Tiba-tiba air mata menetes, membasahi kedua pipi Fiona. Ia langsung mengambil tisu dari dalam tasnya, lalu mengusap air matanya itu. Ia tak sanggup menahan tangis jika mengingat kedua orang tuanya yang sudah tak bersama.
"Iya, aku hancur. Seolah sudah tak punya tempat untukku pulang." Ungkap Fiona.
"Sabar ya Vin, aku bisa merasakan apa yang kamu rasakan. Memang, orang tua adalah tempat ternyaman bagi seorang anak, tapi jika memang salah satu dari mereka sudah tak bisa bersama lagi, kita sebagai anak nggak bisa berbuat apa-apa, kita hanya bisa berdoa untuk kebahagiaan orang tua kita."
"Iya."
"Aku yakin, akan ada kebahagiaan lain yang menyapa kamu setelah badai menerpa."
"Tapi kebahagiaan lain itu seolah tak ada artinya, aku hanya ingin menginginkan Mamaku kembali pada Papa, tapi rasanya sudah tidak mungkin." Lanjut Fiona.
Filio pun tersenyum pada Fiona, seraya menatapnya. "Vin, kalau kamu butuh aku kapanpun, insya Allah aku selalu ada untuk kamu. Kamu bisa cerita apa aja sama aku."
Filio ingin sekali membahagiakan Fiona, ia ingin membuat Fiona tidak merasa kesepian lagi, ia ingin selalu menemaninya.

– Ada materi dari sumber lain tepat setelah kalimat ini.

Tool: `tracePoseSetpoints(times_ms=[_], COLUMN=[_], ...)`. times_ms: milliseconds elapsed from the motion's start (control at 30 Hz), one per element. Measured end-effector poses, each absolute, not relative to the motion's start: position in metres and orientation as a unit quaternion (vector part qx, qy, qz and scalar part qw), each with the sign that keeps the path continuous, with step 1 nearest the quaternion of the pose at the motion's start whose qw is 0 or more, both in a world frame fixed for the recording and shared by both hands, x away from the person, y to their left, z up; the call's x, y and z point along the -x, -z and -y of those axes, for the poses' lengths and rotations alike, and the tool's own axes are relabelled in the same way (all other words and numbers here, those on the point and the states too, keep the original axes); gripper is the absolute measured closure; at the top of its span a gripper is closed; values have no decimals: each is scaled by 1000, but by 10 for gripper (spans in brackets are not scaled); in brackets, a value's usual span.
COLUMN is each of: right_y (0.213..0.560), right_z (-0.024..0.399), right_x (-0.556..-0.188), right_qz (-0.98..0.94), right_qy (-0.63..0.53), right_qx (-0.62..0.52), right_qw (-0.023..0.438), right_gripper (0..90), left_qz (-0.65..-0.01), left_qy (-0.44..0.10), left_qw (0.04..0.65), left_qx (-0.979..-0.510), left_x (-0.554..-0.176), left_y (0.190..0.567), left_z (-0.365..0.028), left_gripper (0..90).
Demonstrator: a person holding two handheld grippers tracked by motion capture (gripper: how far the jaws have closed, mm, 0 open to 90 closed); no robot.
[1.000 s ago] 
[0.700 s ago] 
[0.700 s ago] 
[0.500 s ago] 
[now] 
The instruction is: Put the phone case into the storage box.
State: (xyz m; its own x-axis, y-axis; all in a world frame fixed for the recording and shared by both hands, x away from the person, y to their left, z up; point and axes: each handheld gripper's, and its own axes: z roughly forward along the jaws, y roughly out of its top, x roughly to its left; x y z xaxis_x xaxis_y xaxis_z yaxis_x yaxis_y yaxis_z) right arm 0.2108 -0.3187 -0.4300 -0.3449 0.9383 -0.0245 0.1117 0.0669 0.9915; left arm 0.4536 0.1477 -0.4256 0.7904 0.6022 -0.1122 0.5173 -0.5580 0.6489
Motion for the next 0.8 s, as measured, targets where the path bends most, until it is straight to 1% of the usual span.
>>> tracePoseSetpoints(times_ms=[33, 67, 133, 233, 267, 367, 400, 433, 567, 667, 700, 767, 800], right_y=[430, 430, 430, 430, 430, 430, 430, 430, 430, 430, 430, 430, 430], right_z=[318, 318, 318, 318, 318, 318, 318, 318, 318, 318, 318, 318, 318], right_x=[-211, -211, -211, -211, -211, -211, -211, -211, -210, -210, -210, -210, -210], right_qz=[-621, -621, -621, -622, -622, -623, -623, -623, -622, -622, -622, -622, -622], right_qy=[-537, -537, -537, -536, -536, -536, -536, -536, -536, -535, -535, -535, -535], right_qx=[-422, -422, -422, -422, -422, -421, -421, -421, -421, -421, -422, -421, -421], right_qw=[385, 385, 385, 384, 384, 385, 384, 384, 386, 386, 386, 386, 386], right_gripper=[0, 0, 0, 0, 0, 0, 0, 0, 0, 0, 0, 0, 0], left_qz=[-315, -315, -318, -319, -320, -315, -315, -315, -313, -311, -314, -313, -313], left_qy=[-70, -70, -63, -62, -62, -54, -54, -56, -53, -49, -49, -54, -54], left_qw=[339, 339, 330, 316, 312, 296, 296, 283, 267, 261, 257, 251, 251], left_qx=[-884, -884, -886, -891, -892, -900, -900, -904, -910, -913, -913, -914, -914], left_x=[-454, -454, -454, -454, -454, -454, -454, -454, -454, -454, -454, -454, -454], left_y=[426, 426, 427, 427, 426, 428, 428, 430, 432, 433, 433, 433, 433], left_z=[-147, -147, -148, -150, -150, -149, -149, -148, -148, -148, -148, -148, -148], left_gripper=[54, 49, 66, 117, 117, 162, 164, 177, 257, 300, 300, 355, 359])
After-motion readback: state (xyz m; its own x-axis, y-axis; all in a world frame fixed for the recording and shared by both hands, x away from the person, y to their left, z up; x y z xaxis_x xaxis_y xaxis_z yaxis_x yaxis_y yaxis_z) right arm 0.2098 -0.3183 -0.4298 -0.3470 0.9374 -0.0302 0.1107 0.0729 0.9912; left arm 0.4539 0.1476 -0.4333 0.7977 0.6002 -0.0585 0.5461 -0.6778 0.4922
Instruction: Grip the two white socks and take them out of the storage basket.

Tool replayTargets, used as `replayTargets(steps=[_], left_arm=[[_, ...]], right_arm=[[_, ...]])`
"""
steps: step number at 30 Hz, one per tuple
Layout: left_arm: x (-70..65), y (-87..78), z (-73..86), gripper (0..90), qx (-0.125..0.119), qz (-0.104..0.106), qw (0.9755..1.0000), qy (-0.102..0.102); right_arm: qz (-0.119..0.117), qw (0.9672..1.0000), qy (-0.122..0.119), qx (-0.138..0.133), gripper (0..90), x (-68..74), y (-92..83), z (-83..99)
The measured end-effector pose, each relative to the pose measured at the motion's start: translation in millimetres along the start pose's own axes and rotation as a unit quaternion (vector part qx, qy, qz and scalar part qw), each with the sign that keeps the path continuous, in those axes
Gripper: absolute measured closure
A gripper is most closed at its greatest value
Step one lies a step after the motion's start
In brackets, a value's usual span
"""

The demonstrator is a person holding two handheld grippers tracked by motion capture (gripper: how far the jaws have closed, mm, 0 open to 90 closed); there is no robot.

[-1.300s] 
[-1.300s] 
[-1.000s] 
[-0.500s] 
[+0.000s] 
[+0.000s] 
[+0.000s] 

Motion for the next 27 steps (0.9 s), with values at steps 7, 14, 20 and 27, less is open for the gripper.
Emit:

"Iya, Lio. Terima kasih." Ucap Fiona.
Di antara kesedihan yang Fiona rasakan, tentunya masih ada dendam dalam hatinya terhadap Papa dari Filio yang sudah mengambil Mama Iren darinya. Fiona masih menginginkan Filio mendapatkan rasa sakit seperti yang ia rasakan saat ini. Fiona memandangi wajah Filio yang sepertinya tulus, tapi ia tak ingin tertipu oleh laki-laki sepertinya. Bisa saja ia sama seperti Papa Rizal yang suka berselingkuh ataupun mempermainkan wanita. Fiona harus selalu mengingat niat awalnya, yaitu mendekati Filio hanya untuk membalas dendamnya dengan menorehkan rasa sakit dihatinya.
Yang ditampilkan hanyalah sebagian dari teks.